Fit a case-control-type design

Description

The fit verb for matchatr (mirroring causatr::causat() and survatr::surv_fit()). matcha() takes the analysis data, the outcome/exposure roles, a sampling design object, and an estimator, then validates the request and resolves it to an estimation engine. The two arguments are orthogonal: design selects the sampling structure (strata, time, prevalence q0, inclusion weights) and estimator selects the analysis (conditional vs marginal; odds ratio vs hazard ratio vs risk difference).

Usage

matcha(
  data,
  outcome,
  exposure,
  design,
  confounders = NULL,
  estimator = NULL,
  model_fn = NULL,
  effect_modifier = NULL,
  reference = NULL
)

Arguments

data A data.frame or data.table. Not mutated; a data.table copy is stored on the fit.
outcome Character scalar naming the case-status column. For the binary estimators this is a logical, two-level factor, or numeric 0/1 column; for estimator = “polytomous” it is a factor or character column with three or more groups (multiple case subtypes, or several control groups).
exposure Character scalar naming the exposure column.
design A matchatr_design object from one of the design constructors (unmatched_cc(), matched_cc(), nested_cc(), case_cohort(), two_phase(), counter_matched()).
confounders A one-sided formula of confounders (e.g. ~ age + smoke), or NULL for an unadjusted analysis.
estimator Character scalar naming the analysis, or NULL to use the design’s canonical default. Classical choices are design-specific (“logistic” / “mh” for unmatched CC, “clogit” for matched CC / NCC, “cch” for case-cohort); the case-control-weighted causal estimators “ccw_gformula”, “ccw_ipw”, “ccw_aipw”, “ccw_tmle” apply to any design but require a prevalence q0 on the design.
model_fn Optional model-fitting function for the unmatched case-control logistic engine, with a (formula, family, data) interface. Defaults to stats::glm(); pass e.g. mgcv::gam to adjust for a confounder with a smooth term (confounders = ~ s(age)) while keeping the exposure parametric. Ignored by the other engines.
effect_modifier NULL or a character scalar naming a categorical (logical / character / factor) column whose levels modify the exposure effect. When supplied, the conditional logistic engine fits outcome ~ exposure * effect_modifier + confounders + strata(set) and contrast(type = “or”) reports the stratum-specific odds ratio of the exposure within each modifier level (one OR per level, with a Wald interval from the joint partial-likelihood variance). Supported only for estimator = “clogit” with a single-coefficient exposure (binary, continuous, or two-level factor); the modifier may coincide with a matching variable. Defaults to NULL (no effect modification).
reference NULL or a character scalar naming the reference outcome group for estimator = “polytomous”. The multinomial logistic contrasts every other group against this baseline, so each non-reference equation’s exposure coefficient is that subtype’s log odds ratio versus the reference. It must name one of the observed groups; when NULL the first factor level (or the first level in sorted order, for a character outcome) is used. Supplying it for a non-polytomous estimator is an error. Defaults to NULL.

Details

Weights are never read from or written to data. The design’s weight_spec records the intended scheme; the case-control weights (q0-based, Rose & van der Laan) and design / inclusion-probability weights (Samuelsen, Borgan) are kept in distinct slots on the fit (details$cc_weights, details$design_weights) because their variance consequences differ.

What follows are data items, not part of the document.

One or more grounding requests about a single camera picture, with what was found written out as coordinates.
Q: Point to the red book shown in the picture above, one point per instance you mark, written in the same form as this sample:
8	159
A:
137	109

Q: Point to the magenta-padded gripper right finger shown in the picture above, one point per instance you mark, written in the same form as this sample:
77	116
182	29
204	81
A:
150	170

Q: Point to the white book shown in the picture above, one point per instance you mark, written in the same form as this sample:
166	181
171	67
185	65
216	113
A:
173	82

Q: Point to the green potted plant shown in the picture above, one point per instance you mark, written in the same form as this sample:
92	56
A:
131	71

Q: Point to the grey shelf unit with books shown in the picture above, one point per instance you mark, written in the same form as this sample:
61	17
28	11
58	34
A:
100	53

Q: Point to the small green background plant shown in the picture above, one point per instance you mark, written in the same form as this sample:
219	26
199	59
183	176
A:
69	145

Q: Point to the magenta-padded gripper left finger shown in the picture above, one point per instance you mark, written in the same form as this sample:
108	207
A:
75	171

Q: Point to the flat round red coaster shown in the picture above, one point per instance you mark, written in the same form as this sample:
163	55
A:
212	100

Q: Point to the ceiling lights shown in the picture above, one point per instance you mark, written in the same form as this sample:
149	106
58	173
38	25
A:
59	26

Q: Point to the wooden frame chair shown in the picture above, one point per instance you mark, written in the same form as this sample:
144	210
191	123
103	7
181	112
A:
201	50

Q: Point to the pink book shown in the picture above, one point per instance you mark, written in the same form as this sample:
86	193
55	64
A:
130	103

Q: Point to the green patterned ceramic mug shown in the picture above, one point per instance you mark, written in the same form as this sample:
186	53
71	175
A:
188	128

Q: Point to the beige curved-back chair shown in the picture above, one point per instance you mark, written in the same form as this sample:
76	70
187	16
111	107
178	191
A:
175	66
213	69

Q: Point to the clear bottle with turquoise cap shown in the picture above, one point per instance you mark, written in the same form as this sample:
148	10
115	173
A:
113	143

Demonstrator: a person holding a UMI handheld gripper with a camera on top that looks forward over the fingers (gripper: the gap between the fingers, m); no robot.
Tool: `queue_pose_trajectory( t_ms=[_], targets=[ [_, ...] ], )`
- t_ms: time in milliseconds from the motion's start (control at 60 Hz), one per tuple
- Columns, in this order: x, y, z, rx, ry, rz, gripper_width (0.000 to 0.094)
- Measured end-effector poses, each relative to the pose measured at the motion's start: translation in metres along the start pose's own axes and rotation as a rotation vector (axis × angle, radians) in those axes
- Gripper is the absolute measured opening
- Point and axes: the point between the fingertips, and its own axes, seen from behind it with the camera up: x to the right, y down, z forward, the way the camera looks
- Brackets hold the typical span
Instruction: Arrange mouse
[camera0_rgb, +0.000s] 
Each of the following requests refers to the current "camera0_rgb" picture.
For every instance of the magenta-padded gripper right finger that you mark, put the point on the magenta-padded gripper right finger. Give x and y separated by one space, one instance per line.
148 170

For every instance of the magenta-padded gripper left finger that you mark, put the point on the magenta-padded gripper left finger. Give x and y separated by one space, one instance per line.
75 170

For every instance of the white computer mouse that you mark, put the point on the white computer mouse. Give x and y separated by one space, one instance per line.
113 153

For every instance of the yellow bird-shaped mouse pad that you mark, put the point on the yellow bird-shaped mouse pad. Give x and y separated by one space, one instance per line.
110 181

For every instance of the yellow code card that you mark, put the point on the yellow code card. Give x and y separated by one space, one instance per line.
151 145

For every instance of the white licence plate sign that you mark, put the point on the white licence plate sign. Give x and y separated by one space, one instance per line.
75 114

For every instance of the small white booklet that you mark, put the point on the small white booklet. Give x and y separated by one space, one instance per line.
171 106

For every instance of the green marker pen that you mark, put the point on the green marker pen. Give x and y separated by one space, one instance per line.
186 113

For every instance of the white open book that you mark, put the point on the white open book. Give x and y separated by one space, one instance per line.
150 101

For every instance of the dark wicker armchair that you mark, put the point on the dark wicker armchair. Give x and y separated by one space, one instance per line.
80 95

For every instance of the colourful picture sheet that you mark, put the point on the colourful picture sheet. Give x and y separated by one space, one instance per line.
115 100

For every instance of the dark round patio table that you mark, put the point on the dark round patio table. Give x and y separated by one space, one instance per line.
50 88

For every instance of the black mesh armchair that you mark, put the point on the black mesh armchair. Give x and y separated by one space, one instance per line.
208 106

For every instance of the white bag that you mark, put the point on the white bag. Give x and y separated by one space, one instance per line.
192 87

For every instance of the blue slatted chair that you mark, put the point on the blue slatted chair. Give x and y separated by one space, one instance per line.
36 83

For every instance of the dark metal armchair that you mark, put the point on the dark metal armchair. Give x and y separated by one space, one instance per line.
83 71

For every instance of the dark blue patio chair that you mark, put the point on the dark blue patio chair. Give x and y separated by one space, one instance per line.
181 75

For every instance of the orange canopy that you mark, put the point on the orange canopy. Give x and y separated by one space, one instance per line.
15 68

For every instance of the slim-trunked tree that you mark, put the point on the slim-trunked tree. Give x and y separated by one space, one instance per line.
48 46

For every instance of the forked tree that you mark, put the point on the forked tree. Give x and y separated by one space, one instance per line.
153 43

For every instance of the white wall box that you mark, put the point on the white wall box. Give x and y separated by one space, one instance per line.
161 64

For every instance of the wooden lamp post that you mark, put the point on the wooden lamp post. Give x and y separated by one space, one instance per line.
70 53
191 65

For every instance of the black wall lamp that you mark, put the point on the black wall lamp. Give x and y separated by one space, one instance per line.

The resolved engine is run as part of the fit: an implemented estimator (the unmatched case-control logistic regression) populates the model slot, while an engine with no wired estimator leaves it NULL. details$engine records the engine the (design, estimator) pair resolved to.

Value

A matchatr_fit object: a list with the validated specification (data, outcome, exposure, confounders, design, estimator, engine, effect_modifier), a details list (resolved engine, weighting scheme, reserved variance / weight slots, case and control counts), and the originating call. The model slot holds the fitted estimation object for an implemented engine, or NULL otherwise.

See Also

unmatched_cc(), matched_cc(), nested_cc(), case_cohort()

Examples

library("matchatr")

set.seed(1)
df <- data.frame(
  case  = rep(c(1, 0), each = 50),
  x     = rbinom(100, 1, 0.4),
  age   = rnorm(100, 50, 10),
  smoke = rbinom(100, 1, 0.3),
  set   = rep(1:50, times = 2)
)

# Unmatched case-control -> conditional odds ratio (logistic)
matcha(df, outcome = "case", exposure = "x",
       design = unmatched_cc(), confounders = ~ age + smoke)
<matchatr_fit>
 Design:     Unmatched case-control
 Estimator:  logistic  (engine: glm_logistic)
 Outcome:    case
 Exposure:   x
 Confounders: ~age + smoke
 N:          100  (cases: 50, controls: 50)
# Matched case-control -> conditional logistic regression
matcha(df, outcome = "case", exposure = "x",
       design = matched_cc(strata = "set"), estimator = "clogit")
<matchatr_fit>
 Design:     Matched case-control
 Estimator:  clogit  (engine: clogit)
 Outcome:    case
 Exposure:   x
 Confounders: none
 N:          100  (cases: 50, controls: 50)